The metaphor of colonialism as played out through the inherent power imbalances of a failed romance is not a new theme and plays out more or less as expected here, though it's relevant that this is a book about A Lesbian: one of the things that the text wants to explore I think is how being, in your own mind, in the position of an underdog and an outsider makes it harder for you to see the ways and situations in which you are neither of those things. But really what I found most striking about the book is not the central relationship at all, but the food. The book has a lot of dishes in it, and every dish has a context and a history: the ingredients come from somewhere, the way it's made has a certain history to it, the way it's made in one location differs from the way it's made in a different location, and Ong always takes care to explain why. The portrait of the impact that colonization by Japan has had on Taiwan is largely drawn through detailed descriptions of changing recipes. The book made me very aware of how hungry I am for material culture in my fiction! ... and also it just made me normal hungry.
Just a little adjustment
Nov. 15th, 2025 07:26 amI haven't seen the copies of my new story in Analog (Nov/Dec 2025), but apparently other people have, so: "And Every Galatea Shaped Anew" is out in the world, ready to read if you can find it. It's the story of a technological boost--or is it a detriment?--to our most personal relationships....
Analog has been purchased by Must Read Magazines, and while some of us are managing to wrestle their contracts into shapes we're willing to sign, it's a new fight every time. I have another story with an acceptance letter from them, but at the moment I'm not submitting more. That makes me sad; I have liked working with Trevor Quachri since he became editor, and I liked working with Stan Schmidt before him. Analog was one of my BIG SHINY CAREER MILESTONES: that I could sell to one of the big print mags!
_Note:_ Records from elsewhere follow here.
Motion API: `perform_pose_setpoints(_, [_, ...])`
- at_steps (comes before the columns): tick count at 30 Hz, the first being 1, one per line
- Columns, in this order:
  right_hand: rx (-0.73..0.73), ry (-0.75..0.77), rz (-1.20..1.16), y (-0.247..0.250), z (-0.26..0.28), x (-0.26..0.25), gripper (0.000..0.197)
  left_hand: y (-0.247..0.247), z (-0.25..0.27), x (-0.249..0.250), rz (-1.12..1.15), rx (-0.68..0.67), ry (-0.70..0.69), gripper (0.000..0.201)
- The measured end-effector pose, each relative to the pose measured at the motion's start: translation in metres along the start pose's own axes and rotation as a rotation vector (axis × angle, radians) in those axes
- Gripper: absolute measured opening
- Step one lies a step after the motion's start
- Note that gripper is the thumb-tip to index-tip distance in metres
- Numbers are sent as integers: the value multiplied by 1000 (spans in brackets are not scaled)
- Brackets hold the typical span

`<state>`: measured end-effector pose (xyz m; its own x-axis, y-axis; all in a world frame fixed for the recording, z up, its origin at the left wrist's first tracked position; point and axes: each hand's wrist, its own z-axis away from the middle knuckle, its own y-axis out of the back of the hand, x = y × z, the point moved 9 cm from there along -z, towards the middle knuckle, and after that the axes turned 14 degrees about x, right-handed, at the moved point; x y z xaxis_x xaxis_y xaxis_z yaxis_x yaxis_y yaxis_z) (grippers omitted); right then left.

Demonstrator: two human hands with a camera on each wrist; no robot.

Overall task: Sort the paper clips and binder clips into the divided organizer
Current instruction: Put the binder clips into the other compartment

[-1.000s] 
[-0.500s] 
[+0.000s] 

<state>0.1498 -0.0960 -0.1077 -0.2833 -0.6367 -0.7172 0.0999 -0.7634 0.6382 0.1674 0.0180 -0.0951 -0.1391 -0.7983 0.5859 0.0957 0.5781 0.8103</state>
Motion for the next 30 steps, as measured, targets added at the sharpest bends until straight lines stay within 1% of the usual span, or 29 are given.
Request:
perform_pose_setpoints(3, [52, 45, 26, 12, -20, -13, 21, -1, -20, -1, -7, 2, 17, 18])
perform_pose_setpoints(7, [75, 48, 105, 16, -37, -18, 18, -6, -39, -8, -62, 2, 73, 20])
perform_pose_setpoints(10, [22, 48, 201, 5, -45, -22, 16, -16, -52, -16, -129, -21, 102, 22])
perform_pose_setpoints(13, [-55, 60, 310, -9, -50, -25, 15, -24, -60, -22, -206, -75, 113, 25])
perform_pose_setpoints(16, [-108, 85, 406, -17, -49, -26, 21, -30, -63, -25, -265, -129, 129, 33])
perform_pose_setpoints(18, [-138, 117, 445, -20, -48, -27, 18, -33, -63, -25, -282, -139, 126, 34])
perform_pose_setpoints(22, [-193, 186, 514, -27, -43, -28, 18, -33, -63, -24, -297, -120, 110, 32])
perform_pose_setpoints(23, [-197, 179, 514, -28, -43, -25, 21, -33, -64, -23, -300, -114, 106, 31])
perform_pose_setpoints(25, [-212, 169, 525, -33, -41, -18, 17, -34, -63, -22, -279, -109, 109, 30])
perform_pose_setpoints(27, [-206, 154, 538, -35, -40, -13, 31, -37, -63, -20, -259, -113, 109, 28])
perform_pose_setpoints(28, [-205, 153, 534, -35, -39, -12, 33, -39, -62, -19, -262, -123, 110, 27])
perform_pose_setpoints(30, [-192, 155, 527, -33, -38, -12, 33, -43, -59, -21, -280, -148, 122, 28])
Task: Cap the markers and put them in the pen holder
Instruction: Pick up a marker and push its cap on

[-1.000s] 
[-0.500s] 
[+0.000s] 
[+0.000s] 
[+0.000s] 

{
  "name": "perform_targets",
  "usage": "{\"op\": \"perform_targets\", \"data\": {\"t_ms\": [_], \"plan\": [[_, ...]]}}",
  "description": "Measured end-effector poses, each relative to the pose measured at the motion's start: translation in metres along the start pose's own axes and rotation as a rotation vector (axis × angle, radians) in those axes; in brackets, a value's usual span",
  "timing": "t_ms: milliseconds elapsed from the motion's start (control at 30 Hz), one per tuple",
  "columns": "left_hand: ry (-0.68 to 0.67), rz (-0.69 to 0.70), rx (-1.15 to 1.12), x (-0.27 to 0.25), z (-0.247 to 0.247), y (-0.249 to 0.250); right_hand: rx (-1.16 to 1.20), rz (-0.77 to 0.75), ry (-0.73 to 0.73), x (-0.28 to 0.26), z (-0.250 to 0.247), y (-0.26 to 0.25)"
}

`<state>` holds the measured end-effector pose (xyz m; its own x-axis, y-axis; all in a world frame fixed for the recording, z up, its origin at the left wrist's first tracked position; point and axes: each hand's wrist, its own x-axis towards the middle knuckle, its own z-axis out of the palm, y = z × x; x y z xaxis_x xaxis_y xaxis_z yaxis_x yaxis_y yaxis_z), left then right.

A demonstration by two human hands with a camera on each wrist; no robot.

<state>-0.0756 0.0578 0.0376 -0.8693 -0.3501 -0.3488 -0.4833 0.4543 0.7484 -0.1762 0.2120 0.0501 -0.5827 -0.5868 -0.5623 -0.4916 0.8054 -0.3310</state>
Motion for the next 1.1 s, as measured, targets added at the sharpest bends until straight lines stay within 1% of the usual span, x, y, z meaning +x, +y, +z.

And then that I could do it AGAIN! It's been literally over 20 years of working together, and now this. Trevor was not in charge of contracts at Dell Magazines, and he's not in charge of contracts at MRM. This is not his fault. I would like to keep being able to work with him and with Analog. (And with Sheila at Asimov's, and with Sheree at F&SF! Not their fault either! These are all editors I like and value, and one of the things that upsets me here is that they're in the middle of all this.) But the more MRM gets author feedback about best practices and refuses to take it on board, the less I feel like it's a good idea for me as an established writer to give the new writers the idea that this is an acceptable state of things.
So yeah, having this story come out is bittersweet, and I'm having a hard time enthusing about it the way I did about my previous publications in Analog--or my other previous publication this week. Maybe go read that, I'm really proud of it--and I feel good about the idea that newer writers will see my name in BCS and think it's a good place for authors to be, too. There are lots of magazines in this field that treat their authors with basic professional decency as a default, not as something you have to fight them for. I have kept hoping that MRM will rejoin them. There's still time.